■ **Task directions**
Scan the material below for the word "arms", then copy every line in which it appears.

------ Provided data ------

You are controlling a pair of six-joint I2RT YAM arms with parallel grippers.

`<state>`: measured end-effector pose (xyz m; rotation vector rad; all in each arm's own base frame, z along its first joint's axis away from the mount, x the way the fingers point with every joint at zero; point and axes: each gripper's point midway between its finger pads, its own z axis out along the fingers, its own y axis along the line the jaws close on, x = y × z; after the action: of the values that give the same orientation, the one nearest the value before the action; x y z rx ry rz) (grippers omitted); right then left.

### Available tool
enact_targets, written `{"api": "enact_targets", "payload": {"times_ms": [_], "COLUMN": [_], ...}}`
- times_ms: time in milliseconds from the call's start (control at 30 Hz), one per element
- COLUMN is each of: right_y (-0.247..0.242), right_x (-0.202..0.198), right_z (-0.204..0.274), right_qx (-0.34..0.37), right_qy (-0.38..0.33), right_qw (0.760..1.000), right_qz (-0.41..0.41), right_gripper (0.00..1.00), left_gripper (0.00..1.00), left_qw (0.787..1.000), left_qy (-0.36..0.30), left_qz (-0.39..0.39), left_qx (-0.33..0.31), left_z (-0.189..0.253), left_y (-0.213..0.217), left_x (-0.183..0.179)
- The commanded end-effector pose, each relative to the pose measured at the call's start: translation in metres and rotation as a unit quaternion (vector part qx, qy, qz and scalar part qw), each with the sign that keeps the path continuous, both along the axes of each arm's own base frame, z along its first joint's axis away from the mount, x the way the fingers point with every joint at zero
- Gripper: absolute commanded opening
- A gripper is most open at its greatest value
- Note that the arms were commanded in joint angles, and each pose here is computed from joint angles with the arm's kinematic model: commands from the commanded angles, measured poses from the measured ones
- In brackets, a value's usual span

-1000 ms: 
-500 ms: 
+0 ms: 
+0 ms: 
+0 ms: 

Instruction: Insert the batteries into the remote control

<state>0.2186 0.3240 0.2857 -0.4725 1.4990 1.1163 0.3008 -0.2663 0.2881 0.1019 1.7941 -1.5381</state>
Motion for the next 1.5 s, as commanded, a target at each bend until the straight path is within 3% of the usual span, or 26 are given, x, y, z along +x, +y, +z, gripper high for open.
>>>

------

■ **Finished exercise**
You are controlling a pair of six-joint I2RT YAM arms with parallel grippers.
- Note that the arms were commanded in joint angles, and each pose here is computed from joint angles with the arm's kinematic model: commands from the commanded angles, measured poses from the measured ones

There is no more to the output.